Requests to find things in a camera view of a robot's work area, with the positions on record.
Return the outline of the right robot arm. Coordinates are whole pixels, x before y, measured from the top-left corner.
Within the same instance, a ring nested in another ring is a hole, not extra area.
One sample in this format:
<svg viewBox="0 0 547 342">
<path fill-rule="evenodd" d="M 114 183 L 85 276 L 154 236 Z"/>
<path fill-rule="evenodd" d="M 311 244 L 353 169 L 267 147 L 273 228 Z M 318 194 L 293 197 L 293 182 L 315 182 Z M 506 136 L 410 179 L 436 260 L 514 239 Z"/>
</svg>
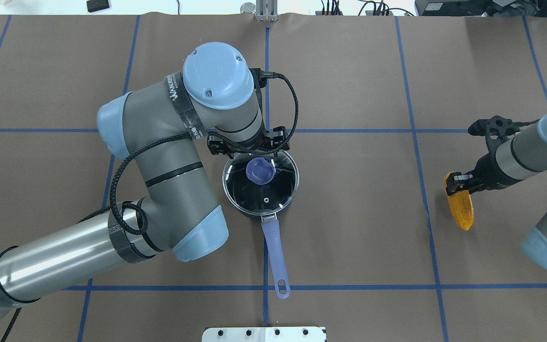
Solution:
<svg viewBox="0 0 547 342">
<path fill-rule="evenodd" d="M 458 227 L 470 229 L 474 223 L 471 196 L 477 192 L 502 190 L 517 184 L 533 185 L 547 174 L 547 114 L 529 122 L 501 115 L 478 119 L 468 128 L 483 137 L 487 152 L 466 172 L 450 172 L 443 188 L 450 212 Z M 524 193 L 535 200 L 547 199 L 547 181 Z M 547 210 L 520 245 L 523 254 L 547 271 Z"/>
</svg>

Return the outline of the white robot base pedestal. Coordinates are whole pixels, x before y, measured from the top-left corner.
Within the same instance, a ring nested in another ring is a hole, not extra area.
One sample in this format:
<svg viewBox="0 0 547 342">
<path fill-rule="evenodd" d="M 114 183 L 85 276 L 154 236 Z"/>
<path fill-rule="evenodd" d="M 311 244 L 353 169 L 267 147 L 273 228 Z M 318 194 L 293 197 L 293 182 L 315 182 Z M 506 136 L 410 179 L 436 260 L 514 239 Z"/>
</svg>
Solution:
<svg viewBox="0 0 547 342">
<path fill-rule="evenodd" d="M 325 327 L 211 327 L 202 342 L 327 342 Z"/>
</svg>

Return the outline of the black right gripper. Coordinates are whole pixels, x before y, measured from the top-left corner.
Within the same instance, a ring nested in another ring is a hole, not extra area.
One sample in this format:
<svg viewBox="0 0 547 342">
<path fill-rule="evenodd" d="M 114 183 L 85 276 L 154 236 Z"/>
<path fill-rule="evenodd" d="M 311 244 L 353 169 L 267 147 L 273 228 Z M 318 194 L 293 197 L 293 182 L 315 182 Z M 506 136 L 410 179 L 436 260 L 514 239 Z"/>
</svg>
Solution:
<svg viewBox="0 0 547 342">
<path fill-rule="evenodd" d="M 447 196 L 460 192 L 481 192 L 484 190 L 505 189 L 511 186 L 511 177 L 508 177 L 490 154 L 485 154 L 475 165 L 474 169 L 465 174 L 449 173 L 445 177 Z"/>
</svg>

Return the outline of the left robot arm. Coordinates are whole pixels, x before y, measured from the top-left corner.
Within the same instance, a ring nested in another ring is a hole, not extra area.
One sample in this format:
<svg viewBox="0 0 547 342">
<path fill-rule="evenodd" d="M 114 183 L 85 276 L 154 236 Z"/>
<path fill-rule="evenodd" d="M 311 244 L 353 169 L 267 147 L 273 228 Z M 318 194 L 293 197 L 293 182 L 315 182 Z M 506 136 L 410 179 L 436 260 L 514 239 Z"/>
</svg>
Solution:
<svg viewBox="0 0 547 342">
<path fill-rule="evenodd" d="M 78 222 L 0 250 L 0 320 L 68 286 L 143 264 L 164 252 L 191 262 L 230 236 L 198 143 L 210 154 L 261 156 L 289 149 L 297 126 L 266 128 L 263 89 L 297 91 L 287 75 L 252 67 L 238 48 L 205 42 L 181 68 L 104 104 L 97 129 L 115 158 L 108 203 Z"/>
</svg>

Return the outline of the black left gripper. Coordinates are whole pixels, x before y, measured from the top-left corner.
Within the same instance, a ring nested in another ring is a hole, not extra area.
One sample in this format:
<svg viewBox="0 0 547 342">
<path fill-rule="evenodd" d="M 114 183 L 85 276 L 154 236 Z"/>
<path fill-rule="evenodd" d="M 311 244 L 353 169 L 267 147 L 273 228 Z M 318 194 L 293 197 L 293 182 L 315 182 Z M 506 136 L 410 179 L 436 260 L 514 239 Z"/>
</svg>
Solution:
<svg viewBox="0 0 547 342">
<path fill-rule="evenodd" d="M 285 126 L 278 126 L 271 131 L 261 129 L 247 141 L 234 142 L 219 131 L 209 130 L 207 147 L 211 154 L 223 154 L 228 158 L 234 158 L 237 153 L 257 156 L 277 154 L 289 150 L 289 131 Z"/>
</svg>

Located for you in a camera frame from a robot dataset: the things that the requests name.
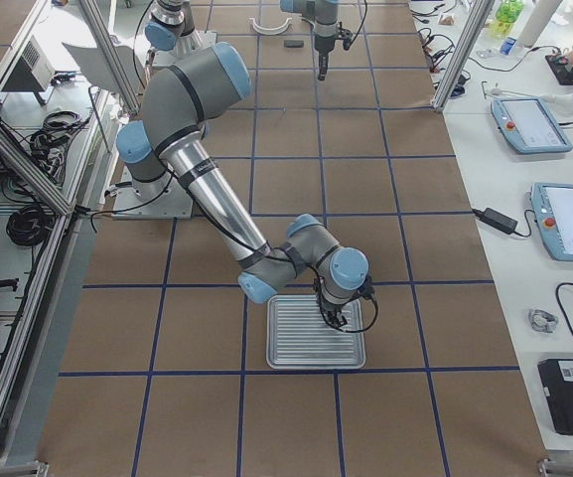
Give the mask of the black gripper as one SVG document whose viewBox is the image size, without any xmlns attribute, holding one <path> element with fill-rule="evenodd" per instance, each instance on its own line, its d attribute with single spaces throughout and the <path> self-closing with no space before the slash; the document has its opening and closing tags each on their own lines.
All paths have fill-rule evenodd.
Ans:
<svg viewBox="0 0 573 477">
<path fill-rule="evenodd" d="M 319 55 L 319 71 L 317 80 L 324 80 L 327 75 L 327 65 L 329 61 L 330 52 L 335 48 L 337 42 L 337 35 L 321 36 L 314 35 L 314 48 Z"/>
<path fill-rule="evenodd" d="M 324 322 L 332 328 L 342 329 L 348 324 L 347 318 L 342 312 L 342 305 L 328 301 L 323 295 L 318 296 L 318 305 Z"/>
</svg>

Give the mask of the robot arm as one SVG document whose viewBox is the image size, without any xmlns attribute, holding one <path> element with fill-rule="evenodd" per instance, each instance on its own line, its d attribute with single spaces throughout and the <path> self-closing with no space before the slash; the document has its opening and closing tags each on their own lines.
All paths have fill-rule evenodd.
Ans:
<svg viewBox="0 0 573 477">
<path fill-rule="evenodd" d="M 281 1 L 280 10 L 299 14 L 312 24 L 313 46 L 318 53 L 317 79 L 326 79 L 330 52 L 340 42 L 348 51 L 355 34 L 339 21 L 339 1 Z M 144 34 L 154 52 L 167 52 L 172 59 L 181 59 L 207 44 L 196 31 L 190 1 L 153 1 Z"/>
<path fill-rule="evenodd" d="M 245 63 L 227 42 L 217 42 L 155 73 L 147 84 L 140 118 L 118 136 L 128 164 L 144 166 L 147 179 L 168 173 L 202 209 L 241 268 L 238 284 L 254 303 L 264 303 L 306 270 L 324 322 L 346 333 L 343 308 L 374 299 L 365 254 L 343 246 L 310 214 L 289 225 L 286 241 L 273 247 L 202 144 L 202 124 L 250 94 Z"/>
</svg>

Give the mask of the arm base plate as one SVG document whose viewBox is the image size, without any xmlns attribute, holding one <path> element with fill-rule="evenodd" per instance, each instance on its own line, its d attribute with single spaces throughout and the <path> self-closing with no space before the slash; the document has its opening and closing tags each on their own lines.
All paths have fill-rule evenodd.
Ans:
<svg viewBox="0 0 573 477">
<path fill-rule="evenodd" d="M 169 173 L 151 183 L 132 182 L 127 166 L 122 181 L 129 185 L 116 192 L 112 215 L 120 220 L 166 220 L 192 217 L 193 200 Z"/>
<path fill-rule="evenodd" d="M 150 42 L 148 66 L 151 69 L 161 69 L 212 46 L 216 32 L 194 30 L 186 35 L 176 35 L 165 28 L 147 29 L 146 38 Z"/>
</svg>

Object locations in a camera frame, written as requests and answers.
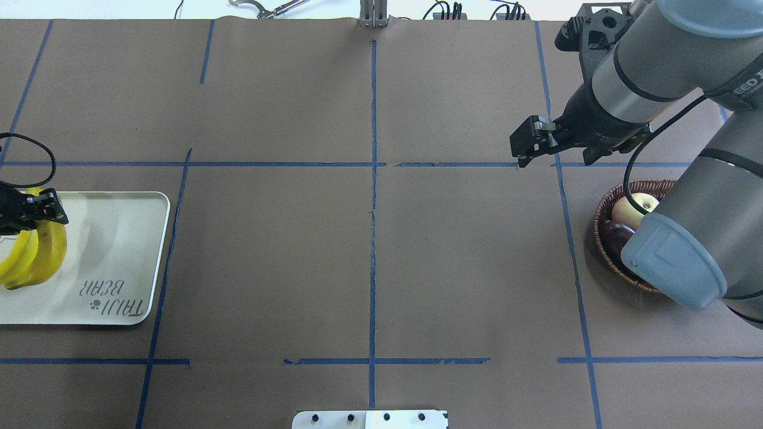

▸ **What is being asked**
Copy out every line of the listing that contains the string "holding".

▸ **Task solution**
Give the mask of the black gripper as one SVG document whose viewBox is the image size, without any xmlns attribute, holding one <path> element with fill-rule="evenodd" per instance, each instance on its own line, its d attribute with single spaces throughout and the <path> self-closing with no space before the slash; the document has its opening and closing tags each on their own lines.
Give the mask of the robot arm as one SVG document whose viewBox is the image size, without any xmlns attribute, holding one <path> element with fill-rule="evenodd" per instance, each instance on its own line, its d attribute with single spaces throughout and the <path> self-closing with no space before the slash; the document has its opening and closing tags each on their own lines.
Give the mask of the arm base plate as one SVG document whose viewBox is the image size, without any xmlns attribute, holding one <path> element with fill-rule="evenodd" per instance, each instance on its own line, its d attribute with single spaces throughout and the <path> self-closing with no space before the slash; the document has its opening and closing tags each on their own lines.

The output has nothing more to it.